The season was without Boston’s Ted Williams, who retired after 1960, but featured the debut of his successor, Carl Yastrzemski. Milwaukee’s Warren Spahn won 20 for the tenth time, (including the season’s only no-hitter) and became the first new member of the 300-win club since Lefty Grove in 1941. The Chicago Cubs tried to go without a manager, using a rotating “college of coaches,” (a failed experiment), but still finished ahead of the Philadelphia Phillies, who managed a 23-game losing streak. Roberto Clemente won his first of four batting titles, hitting .351.

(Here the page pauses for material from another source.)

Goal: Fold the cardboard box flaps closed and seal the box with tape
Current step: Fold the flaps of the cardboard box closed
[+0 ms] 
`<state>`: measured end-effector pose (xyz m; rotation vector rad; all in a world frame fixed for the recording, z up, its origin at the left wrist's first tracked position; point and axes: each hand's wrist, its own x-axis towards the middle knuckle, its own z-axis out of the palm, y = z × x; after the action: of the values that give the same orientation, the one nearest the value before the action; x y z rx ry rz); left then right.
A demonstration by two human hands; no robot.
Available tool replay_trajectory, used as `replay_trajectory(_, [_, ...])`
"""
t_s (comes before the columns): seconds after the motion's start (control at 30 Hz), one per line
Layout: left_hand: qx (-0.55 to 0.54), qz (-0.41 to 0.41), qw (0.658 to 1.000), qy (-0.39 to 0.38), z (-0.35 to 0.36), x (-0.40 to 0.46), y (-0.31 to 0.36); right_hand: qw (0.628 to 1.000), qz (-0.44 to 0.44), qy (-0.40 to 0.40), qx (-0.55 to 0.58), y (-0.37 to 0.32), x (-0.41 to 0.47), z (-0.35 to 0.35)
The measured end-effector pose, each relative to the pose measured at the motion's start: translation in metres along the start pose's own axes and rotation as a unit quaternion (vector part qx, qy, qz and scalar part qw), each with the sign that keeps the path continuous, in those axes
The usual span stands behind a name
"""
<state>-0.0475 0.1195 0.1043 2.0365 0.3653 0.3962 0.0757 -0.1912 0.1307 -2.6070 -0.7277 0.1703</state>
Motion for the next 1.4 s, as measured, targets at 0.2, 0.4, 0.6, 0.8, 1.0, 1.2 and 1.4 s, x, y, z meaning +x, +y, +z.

It was a transitional season for baseball, and it turned out to be a fun one. The home run race brought many new fans to the game, as Mantle and Maris became household names, appearing on Life magazine covers and on the nightly network newscasts. Old players like Spahn and Musial still turned heads, but the new guard of great National League black players were all coming into their own as superstars. It was a season that held fan attention each day and grew the game into a decade of great achievements.